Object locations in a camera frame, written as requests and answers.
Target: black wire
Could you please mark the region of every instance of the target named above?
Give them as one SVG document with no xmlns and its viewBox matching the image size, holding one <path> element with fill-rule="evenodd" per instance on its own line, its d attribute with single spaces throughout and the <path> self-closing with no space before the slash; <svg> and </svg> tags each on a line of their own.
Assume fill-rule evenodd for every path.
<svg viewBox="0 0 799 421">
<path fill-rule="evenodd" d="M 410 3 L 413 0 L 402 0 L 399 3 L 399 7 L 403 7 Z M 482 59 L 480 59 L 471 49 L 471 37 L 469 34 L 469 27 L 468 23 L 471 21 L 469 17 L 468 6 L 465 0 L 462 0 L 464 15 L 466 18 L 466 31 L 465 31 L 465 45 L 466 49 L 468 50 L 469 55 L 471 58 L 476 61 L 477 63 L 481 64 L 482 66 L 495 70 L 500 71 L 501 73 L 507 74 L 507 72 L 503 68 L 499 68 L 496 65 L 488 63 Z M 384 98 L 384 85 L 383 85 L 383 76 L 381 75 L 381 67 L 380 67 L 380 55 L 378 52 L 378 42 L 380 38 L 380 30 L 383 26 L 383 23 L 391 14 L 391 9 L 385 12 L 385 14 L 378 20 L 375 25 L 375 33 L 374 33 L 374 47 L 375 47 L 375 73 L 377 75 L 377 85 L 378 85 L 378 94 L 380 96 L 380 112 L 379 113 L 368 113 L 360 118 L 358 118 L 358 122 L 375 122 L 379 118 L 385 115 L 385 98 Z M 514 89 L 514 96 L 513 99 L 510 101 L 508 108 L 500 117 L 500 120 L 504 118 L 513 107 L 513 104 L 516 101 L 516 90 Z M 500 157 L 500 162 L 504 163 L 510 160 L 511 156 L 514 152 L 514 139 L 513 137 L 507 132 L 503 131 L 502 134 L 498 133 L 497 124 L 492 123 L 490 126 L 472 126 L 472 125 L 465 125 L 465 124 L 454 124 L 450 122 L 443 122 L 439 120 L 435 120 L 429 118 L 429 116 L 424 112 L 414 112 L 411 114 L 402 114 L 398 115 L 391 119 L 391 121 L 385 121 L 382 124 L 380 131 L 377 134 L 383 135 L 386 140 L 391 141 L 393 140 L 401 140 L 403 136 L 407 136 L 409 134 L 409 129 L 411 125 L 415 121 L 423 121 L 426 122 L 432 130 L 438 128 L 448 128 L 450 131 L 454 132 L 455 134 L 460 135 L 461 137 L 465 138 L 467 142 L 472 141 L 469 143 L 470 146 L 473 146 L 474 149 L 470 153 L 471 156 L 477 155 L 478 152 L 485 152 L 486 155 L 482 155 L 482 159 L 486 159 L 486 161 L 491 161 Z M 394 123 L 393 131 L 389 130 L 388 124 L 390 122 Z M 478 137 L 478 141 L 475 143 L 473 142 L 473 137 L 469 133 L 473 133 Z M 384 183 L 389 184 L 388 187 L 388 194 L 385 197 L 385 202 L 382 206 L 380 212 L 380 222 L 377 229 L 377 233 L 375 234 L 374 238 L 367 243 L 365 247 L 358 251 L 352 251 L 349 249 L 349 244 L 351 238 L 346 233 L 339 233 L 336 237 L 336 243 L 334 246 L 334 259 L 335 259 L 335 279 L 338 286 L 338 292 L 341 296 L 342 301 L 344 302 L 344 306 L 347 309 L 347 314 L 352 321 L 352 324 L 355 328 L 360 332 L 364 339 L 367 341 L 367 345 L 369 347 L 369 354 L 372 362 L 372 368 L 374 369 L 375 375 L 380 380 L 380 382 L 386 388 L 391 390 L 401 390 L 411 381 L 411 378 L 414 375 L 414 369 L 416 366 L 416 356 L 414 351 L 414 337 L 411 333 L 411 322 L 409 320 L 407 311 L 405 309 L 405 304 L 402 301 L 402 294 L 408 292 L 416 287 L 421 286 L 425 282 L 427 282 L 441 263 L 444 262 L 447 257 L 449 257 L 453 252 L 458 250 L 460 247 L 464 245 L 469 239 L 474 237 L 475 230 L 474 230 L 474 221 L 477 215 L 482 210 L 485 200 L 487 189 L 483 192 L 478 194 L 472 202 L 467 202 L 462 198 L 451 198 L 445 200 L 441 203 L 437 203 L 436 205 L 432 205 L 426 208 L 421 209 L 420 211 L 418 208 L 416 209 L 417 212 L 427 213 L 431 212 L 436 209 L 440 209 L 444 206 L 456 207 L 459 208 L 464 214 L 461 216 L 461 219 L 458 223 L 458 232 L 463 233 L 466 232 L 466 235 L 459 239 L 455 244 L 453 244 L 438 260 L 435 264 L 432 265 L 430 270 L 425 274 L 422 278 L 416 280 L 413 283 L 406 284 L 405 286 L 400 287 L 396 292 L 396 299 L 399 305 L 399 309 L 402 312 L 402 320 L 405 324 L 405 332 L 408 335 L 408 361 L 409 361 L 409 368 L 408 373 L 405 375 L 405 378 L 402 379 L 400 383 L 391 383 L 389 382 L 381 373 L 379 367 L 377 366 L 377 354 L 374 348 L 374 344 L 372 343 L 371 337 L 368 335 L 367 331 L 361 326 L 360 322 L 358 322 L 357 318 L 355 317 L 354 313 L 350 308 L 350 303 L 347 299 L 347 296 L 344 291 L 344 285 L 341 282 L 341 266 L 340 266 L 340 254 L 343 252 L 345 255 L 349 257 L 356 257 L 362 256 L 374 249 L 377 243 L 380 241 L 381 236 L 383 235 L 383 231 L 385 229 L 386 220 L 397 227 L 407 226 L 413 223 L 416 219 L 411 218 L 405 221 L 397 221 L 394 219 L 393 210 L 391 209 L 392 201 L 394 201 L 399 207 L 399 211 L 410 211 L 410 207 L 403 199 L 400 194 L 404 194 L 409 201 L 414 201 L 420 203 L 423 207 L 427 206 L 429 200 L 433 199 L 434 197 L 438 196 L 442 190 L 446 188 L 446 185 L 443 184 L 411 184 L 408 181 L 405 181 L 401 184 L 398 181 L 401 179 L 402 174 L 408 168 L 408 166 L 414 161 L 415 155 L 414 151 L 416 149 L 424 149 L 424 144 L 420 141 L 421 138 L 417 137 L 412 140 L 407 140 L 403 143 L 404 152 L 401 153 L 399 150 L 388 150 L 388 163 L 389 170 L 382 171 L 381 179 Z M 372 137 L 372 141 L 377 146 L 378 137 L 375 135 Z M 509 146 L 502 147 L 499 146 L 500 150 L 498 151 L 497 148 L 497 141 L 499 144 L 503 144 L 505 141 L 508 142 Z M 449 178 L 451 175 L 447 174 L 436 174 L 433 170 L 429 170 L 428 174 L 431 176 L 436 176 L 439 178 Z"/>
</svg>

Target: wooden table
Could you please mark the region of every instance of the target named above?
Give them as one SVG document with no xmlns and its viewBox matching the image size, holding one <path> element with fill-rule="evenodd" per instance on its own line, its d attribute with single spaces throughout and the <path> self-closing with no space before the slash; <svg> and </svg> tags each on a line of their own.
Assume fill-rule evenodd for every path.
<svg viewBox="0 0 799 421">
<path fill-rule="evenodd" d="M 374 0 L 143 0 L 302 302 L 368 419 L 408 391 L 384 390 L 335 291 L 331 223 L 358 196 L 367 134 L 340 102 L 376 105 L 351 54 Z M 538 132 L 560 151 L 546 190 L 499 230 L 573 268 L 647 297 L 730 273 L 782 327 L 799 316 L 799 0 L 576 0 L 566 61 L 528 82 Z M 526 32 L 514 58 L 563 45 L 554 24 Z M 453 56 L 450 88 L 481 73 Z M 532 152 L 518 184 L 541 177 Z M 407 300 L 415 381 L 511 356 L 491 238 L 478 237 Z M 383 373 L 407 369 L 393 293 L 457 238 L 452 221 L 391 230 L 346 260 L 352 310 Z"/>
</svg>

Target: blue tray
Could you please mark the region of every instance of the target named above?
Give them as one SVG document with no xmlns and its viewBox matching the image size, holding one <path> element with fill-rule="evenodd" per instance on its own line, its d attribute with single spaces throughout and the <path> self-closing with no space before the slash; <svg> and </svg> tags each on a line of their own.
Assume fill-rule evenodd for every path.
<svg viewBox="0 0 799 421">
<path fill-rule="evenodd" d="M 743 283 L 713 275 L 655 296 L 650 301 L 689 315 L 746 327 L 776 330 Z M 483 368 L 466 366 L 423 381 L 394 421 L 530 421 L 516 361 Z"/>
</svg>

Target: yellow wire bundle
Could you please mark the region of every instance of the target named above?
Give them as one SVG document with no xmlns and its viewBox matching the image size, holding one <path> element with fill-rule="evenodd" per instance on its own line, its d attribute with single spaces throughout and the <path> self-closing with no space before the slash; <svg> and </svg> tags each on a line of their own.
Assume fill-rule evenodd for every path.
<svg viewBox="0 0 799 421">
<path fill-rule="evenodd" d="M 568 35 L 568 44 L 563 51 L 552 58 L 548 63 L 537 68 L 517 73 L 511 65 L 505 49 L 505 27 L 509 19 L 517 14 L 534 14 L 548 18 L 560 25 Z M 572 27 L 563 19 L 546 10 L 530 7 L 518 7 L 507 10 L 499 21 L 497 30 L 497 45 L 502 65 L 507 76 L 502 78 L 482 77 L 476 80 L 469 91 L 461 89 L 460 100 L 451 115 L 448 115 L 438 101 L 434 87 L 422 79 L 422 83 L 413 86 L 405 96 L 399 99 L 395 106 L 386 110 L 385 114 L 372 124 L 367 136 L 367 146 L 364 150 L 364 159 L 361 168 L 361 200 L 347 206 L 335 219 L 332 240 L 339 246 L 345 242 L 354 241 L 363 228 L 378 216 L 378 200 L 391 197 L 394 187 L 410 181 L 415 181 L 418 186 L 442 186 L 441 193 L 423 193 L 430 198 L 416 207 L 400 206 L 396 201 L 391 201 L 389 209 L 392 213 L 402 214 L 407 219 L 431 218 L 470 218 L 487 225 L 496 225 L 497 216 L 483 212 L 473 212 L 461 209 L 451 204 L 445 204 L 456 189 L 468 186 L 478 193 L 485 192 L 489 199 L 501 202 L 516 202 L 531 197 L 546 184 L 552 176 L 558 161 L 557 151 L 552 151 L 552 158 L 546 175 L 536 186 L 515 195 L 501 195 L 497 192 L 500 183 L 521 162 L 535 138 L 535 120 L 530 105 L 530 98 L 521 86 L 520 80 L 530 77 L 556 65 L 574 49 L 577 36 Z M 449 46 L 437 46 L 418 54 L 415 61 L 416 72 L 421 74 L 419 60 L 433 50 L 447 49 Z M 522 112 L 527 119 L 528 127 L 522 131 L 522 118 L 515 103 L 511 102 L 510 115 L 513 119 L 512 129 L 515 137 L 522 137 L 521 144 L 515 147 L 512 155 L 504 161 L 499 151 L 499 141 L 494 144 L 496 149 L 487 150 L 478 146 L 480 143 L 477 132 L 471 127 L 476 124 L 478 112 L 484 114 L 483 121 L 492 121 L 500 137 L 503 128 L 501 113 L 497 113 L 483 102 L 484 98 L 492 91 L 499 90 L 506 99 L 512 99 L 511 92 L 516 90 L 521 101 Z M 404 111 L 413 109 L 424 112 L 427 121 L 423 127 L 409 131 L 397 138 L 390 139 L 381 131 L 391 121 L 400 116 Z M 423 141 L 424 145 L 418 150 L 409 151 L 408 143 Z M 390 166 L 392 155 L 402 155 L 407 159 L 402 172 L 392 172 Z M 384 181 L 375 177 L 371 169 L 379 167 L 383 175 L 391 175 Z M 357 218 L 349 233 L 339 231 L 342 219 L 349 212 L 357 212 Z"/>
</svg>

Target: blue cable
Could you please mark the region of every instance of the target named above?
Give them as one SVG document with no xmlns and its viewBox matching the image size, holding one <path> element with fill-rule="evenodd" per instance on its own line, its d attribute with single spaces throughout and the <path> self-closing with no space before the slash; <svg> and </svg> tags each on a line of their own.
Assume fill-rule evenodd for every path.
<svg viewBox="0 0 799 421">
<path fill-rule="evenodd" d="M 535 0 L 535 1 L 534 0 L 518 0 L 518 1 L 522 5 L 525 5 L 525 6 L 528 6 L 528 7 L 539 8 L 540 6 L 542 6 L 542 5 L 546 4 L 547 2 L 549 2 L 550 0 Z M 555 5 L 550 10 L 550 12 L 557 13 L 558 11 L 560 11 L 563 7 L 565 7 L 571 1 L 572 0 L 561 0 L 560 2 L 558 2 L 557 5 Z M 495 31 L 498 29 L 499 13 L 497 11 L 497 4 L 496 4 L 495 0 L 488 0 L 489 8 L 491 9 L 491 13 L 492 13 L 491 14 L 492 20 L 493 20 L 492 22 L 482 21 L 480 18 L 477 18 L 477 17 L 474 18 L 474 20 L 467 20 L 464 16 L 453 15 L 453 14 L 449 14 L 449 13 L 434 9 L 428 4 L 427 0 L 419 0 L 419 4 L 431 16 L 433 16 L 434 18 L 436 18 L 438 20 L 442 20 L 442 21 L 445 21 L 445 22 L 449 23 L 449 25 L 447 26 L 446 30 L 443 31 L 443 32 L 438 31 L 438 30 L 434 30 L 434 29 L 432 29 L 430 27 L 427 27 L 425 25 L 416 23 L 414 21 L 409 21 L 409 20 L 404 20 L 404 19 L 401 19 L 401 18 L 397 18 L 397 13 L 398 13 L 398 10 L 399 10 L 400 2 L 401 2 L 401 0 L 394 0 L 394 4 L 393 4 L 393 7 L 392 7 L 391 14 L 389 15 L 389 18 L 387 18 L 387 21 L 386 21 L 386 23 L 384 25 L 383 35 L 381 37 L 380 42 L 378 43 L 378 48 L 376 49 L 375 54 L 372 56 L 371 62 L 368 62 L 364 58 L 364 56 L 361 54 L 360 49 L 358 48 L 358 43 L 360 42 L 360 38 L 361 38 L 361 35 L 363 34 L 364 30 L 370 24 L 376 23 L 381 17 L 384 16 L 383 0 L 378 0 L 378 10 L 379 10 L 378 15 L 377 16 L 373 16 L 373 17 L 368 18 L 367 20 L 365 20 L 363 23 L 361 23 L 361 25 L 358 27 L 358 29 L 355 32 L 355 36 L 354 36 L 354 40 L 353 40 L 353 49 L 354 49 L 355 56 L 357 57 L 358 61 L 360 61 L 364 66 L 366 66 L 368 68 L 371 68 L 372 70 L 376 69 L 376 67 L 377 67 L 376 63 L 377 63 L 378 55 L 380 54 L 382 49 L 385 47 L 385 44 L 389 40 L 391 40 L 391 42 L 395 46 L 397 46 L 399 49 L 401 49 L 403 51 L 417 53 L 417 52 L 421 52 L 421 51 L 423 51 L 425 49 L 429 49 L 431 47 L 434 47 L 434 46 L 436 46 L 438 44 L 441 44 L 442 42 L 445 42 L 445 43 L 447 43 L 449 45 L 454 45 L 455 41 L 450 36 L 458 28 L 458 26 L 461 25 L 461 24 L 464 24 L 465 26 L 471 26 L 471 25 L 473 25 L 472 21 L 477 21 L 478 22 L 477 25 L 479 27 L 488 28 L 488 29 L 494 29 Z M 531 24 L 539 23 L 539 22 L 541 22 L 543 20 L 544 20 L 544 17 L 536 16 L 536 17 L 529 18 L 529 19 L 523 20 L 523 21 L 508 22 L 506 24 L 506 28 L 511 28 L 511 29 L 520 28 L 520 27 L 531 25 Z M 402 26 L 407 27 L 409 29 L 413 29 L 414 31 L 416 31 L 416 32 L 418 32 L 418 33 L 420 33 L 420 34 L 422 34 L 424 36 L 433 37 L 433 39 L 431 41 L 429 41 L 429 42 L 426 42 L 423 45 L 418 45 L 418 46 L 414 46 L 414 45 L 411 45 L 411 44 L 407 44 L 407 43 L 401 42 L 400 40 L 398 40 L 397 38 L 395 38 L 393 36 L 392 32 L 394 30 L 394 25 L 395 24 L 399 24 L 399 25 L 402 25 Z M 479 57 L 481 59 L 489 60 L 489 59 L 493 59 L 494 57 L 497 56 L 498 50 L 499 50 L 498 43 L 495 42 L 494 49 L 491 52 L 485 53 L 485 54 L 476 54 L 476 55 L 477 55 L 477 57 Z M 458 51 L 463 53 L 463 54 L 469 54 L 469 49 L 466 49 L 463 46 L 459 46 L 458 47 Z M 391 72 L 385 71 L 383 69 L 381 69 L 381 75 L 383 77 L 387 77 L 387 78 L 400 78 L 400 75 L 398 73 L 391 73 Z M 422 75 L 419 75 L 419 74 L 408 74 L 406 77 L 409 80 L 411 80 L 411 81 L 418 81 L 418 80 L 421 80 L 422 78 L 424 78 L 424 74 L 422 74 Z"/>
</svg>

- _HOW TO COMPLETE THIS TASK_: Find and copy each line in the material above where the string "wire" occurs.

- _EXPECTED ANSWER_:
Target: black wire
Target: yellow wire bundle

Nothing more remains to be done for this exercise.